Pengembangan Zulfiqar 3 merupakan akumulasi dari evolusi panjang lini tank Zulfiqar. Berbeda dengan pendahulunya, model ini menampilkan desain menara segi lima yang menyerupai tank M1 Abrams. Keunggulan desain ini diperkuat dengan penggunaan armor komposit canggih, yang menggantikan ketergantungan pada armor reaktif eksplosif (ERA) konvensional, demi memberikan perlindungan lebih optimal terhadap ancaman rudal anti-tank modern.
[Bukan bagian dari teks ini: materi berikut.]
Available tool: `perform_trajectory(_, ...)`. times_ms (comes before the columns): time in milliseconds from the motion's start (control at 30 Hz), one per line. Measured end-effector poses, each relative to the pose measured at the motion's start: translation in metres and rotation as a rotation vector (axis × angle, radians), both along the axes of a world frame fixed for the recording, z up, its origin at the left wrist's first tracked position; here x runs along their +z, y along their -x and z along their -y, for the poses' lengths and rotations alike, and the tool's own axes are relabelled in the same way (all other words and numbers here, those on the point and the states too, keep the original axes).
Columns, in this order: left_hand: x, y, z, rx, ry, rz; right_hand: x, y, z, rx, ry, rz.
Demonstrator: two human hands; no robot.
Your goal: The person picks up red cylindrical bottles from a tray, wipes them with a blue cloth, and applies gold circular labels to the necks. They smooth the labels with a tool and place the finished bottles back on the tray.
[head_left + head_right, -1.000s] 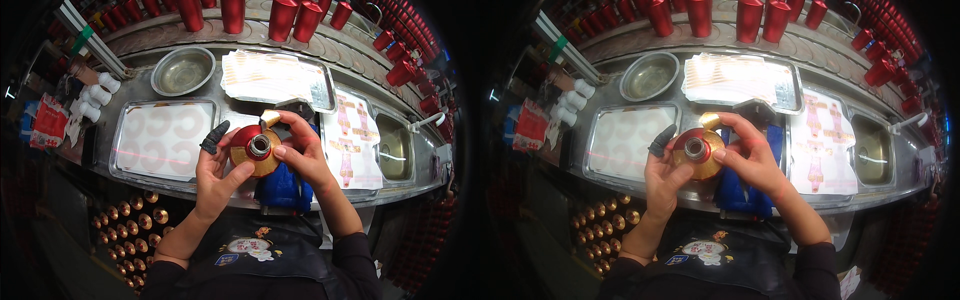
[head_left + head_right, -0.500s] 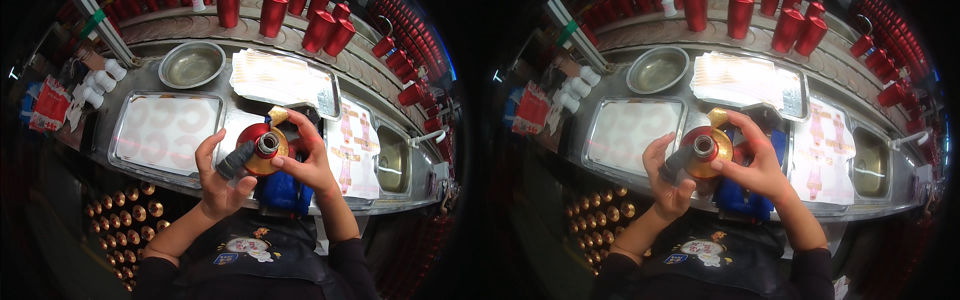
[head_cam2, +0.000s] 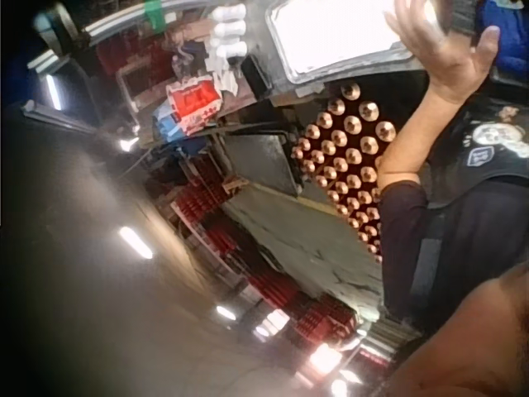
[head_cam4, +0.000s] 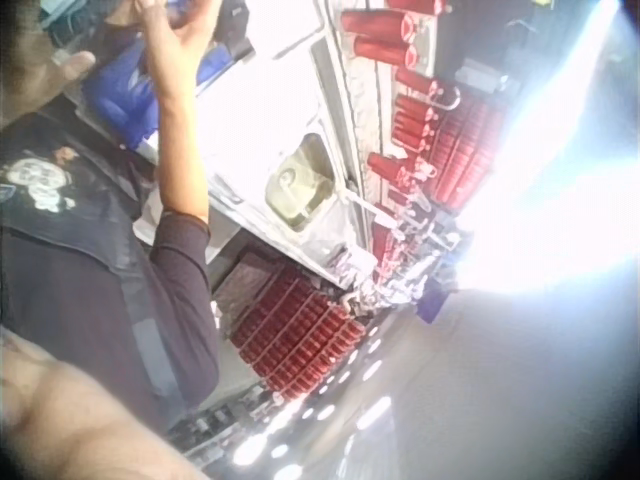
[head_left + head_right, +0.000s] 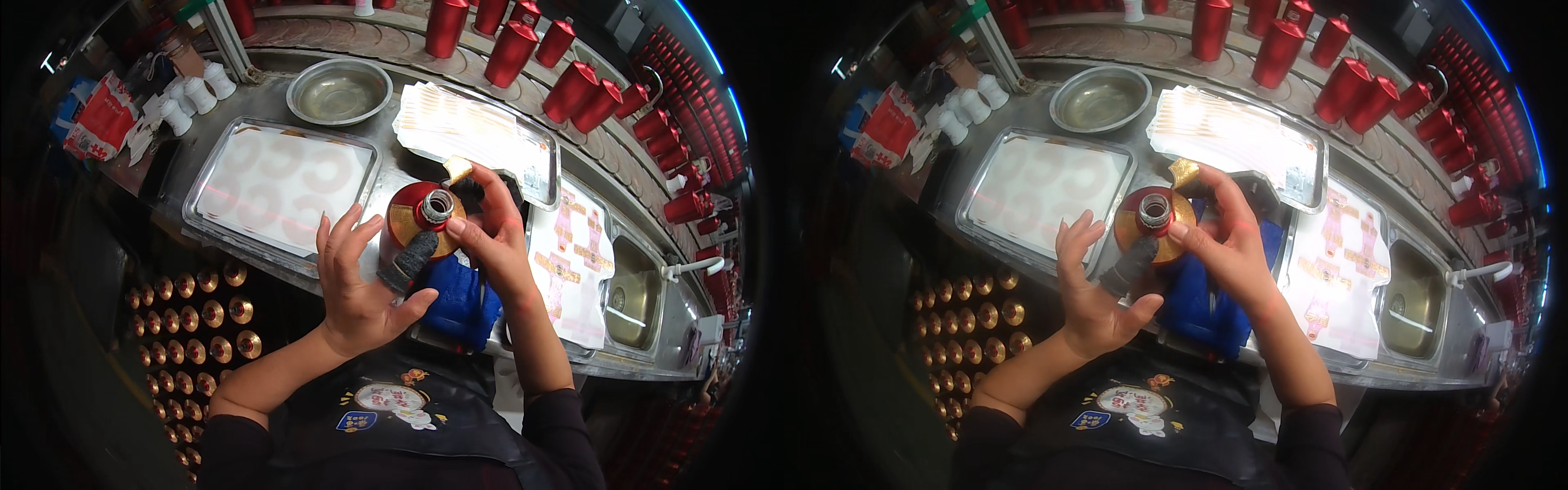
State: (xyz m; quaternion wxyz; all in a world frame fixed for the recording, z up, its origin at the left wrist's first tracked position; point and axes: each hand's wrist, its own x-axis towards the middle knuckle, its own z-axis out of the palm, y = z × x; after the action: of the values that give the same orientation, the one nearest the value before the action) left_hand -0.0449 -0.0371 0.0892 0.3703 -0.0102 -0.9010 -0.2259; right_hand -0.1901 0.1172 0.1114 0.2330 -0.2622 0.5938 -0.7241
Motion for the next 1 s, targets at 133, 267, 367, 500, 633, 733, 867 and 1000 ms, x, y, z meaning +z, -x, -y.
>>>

Dari sisi performa, Zulfiqar 3 dipersenjatai dengan meriam kaliber 125mm yang presisi. Mesin diesel berkekuatan 1.000 tenaga kuda memungkinkan tank ini melaju hingga kecepatan 72 kilometer per jam di medan datar. Selain itu, efisiensi operasional ditingkatkan dengan pengurangan jumlah kru menjadi tiga personel, berkat integrasi sistem autoloader dan teknologi kontrol tembakan mutakhir.
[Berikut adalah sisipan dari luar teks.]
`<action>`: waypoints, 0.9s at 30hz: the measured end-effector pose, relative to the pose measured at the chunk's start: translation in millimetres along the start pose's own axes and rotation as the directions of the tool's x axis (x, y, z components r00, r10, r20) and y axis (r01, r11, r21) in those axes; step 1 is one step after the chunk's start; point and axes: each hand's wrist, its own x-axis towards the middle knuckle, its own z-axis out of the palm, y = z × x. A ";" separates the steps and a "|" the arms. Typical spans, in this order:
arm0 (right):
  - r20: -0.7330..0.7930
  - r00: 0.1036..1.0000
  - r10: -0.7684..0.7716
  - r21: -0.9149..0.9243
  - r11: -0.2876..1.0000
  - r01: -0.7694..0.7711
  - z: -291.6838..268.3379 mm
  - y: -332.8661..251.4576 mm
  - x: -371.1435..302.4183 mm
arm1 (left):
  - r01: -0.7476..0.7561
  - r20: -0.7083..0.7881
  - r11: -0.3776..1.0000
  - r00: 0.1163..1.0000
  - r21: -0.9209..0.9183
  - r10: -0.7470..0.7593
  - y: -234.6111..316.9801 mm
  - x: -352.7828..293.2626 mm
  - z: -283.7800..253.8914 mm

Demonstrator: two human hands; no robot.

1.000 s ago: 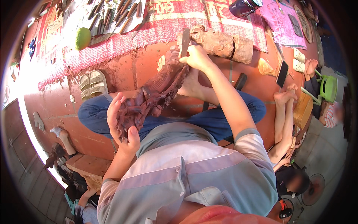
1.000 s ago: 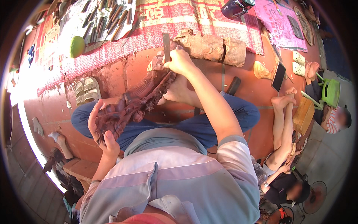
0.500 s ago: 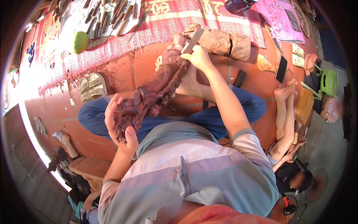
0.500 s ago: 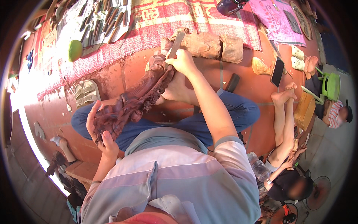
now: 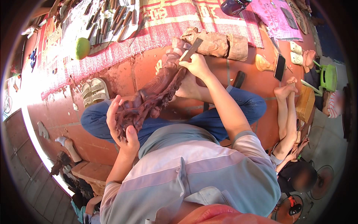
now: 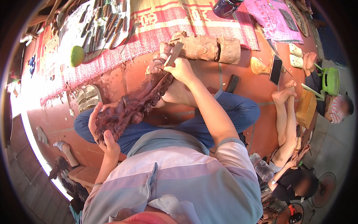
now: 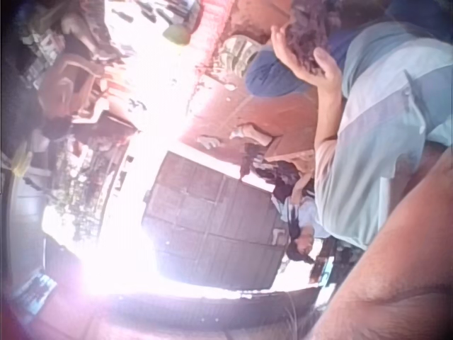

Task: The person sits cross-legged on a mat and carves a dark reddish-brown piece of wood using a small knife. They hold the wood in their left hand and use the knife in their right hand to shape the surface, occasionally rotating the object to access different areas.

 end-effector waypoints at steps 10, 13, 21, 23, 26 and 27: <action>-0.015 1.000 -0.005 -0.065 0.998 0.004 -2.3 3.6 3.0 | -0.009 0.006 1.000 1.000 -0.004 0.009 -2.8 -0.4 -0.9; 0.034 0.999 -0.007 -0.146 0.989 0.012 -10.1 -4.1 15.9 | -0.008 0.004 1.000 1.000 -0.007 0.008 -6.9 -2.1 -2.5; 0.087 0.996 -0.025 -0.262 0.964 0.047 -5.8 -7.1 15.9 | -0.002 -0.005 0.999 1.000 0.032 0.002 -4.4 -3.8 -1.0; 0.073 0.997 -0.034 -0.242 0.969 0.051 -4.7 -6.1 14.7 | -0.010 -0.003 0.998 1.000 0.070 0.010 -4.1 -2.1 -0.3; 0.009 1.000 -0.022 -0.145 0.989 0.023 -4.2 -6.3 9.4 | 0.006 0.005 0.997 1.000 0.071 -0.007 -1.2 -1.2 -0.4; -0.019 1.000 -0.012 -0.100 0.995 0.010 -4.3 -6.0 7.7 | 0.017 0.008 0.998 1.000 0.062 -0.017 -0.2 -1.3 -0.5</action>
Fitur perlindungan menjadi prioritas utama dalam perancangan tank ini. Zulfiqar 3 dilengkapi dengan sistem proteksi Sh.M.H untuk menyaring ancaman kimia, biologi, dan nuklir, serta jaring penyamaran thermal untuk mereduksi deteksi inframerah musuh. Kehadiran kamera sirkuit tertutup 360 derajat juga memberikan kesadaran situasional yang lebih baik bagi awak di medan pertempuran.
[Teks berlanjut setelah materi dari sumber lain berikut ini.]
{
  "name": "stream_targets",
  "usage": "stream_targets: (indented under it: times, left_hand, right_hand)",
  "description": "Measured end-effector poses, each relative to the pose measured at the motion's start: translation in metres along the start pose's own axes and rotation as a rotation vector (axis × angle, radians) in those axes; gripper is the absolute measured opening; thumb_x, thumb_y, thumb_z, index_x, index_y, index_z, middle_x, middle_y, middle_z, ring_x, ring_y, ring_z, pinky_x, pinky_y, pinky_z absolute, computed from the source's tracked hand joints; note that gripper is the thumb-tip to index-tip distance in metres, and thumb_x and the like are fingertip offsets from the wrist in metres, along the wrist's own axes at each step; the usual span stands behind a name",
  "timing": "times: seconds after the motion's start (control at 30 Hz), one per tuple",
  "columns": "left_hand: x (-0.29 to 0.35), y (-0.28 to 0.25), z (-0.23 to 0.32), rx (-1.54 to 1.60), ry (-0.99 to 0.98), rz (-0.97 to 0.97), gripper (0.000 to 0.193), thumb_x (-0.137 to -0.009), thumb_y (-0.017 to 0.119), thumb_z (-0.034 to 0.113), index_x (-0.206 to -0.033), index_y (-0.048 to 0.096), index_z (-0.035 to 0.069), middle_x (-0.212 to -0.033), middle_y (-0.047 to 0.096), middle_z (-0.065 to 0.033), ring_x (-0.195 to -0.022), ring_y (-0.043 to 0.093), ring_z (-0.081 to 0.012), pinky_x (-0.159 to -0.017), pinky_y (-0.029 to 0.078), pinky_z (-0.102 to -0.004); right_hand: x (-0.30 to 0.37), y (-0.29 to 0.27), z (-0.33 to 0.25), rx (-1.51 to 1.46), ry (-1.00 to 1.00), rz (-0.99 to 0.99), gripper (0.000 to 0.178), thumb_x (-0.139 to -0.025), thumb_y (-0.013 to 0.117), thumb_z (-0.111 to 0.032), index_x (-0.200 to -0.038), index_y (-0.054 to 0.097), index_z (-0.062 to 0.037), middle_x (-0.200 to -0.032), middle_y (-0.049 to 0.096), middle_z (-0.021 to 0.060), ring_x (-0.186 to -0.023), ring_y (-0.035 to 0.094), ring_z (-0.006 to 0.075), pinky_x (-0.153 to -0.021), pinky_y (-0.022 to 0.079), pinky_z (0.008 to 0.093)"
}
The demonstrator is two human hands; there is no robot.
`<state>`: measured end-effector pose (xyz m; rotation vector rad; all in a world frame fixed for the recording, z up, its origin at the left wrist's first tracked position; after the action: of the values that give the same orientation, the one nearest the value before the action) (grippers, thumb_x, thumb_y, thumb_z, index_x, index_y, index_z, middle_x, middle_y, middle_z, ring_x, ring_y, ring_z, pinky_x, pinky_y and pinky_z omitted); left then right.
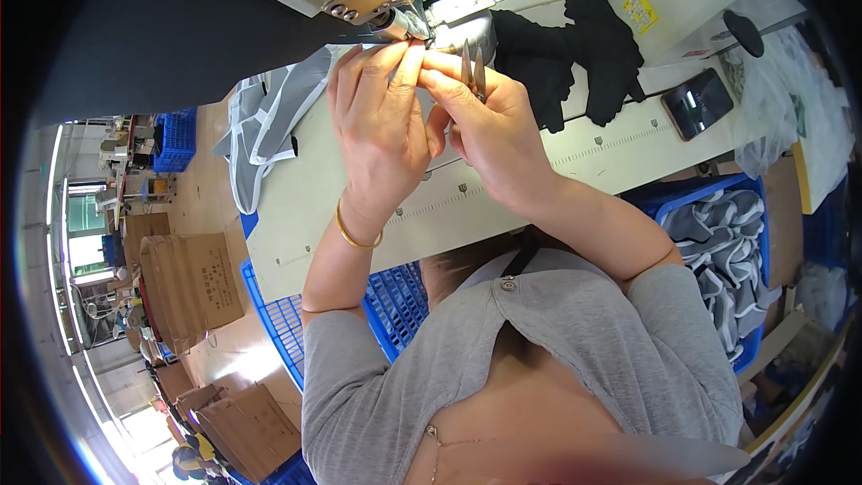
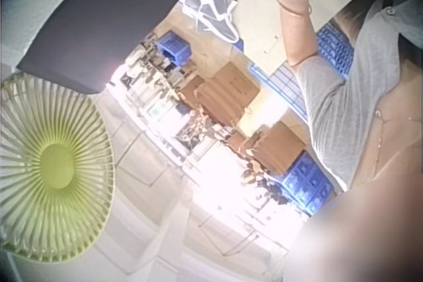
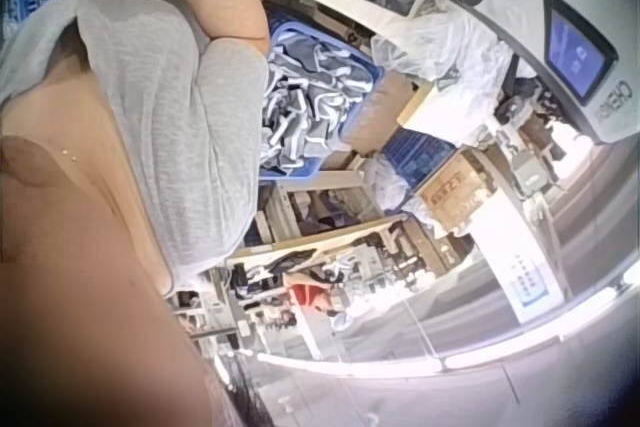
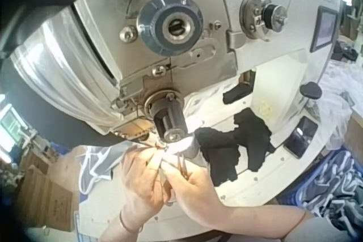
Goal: Stitching and trimming black fabric shoe components using an industrial sewing machine.
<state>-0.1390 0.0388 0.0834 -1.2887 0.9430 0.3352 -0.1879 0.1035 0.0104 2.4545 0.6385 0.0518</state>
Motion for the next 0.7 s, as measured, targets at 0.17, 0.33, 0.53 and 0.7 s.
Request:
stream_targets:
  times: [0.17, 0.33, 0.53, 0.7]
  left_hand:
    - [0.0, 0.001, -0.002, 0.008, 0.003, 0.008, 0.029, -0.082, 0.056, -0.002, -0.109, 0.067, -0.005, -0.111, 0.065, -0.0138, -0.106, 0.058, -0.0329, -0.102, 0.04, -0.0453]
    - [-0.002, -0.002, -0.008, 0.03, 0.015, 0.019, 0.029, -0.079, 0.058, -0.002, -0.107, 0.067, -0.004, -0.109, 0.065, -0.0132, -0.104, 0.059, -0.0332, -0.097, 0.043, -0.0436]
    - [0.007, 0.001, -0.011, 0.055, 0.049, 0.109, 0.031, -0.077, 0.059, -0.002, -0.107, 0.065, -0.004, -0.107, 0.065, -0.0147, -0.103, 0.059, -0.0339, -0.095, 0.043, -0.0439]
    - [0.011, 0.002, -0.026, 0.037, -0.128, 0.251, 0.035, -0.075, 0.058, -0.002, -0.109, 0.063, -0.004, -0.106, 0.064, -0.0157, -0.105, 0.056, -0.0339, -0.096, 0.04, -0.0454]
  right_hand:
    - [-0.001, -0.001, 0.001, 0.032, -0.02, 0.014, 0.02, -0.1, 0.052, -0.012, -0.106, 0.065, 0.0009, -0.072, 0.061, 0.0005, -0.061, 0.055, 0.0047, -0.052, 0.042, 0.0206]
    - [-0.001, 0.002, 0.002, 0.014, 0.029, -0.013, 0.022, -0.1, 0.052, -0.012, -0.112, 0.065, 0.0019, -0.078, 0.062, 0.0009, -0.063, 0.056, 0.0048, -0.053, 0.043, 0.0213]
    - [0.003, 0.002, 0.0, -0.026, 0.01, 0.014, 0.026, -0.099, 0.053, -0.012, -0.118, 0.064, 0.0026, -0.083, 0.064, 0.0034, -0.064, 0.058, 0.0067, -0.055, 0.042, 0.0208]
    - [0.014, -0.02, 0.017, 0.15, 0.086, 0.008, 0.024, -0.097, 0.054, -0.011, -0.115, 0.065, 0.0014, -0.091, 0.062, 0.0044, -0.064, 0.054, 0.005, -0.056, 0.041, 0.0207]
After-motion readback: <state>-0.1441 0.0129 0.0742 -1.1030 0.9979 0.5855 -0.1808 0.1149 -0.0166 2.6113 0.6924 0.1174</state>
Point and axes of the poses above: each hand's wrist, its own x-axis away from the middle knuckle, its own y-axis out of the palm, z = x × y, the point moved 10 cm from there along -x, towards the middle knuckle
Dengan integrasi sistem pengukur jarak laser dan kemampuan manuver di perairan dangkal, Zulfiqar 3 membuktikan bahwa Iran mampu mengombinasikan elemen desain internasional dengan inovasi teknologi asli. Proyek ini menegaskan posisi Iran sebagai salah satu kekuatan regional yang mampu memproduksi alat utama sistem senjata (alutsista) secara mandiri dan kompetitif.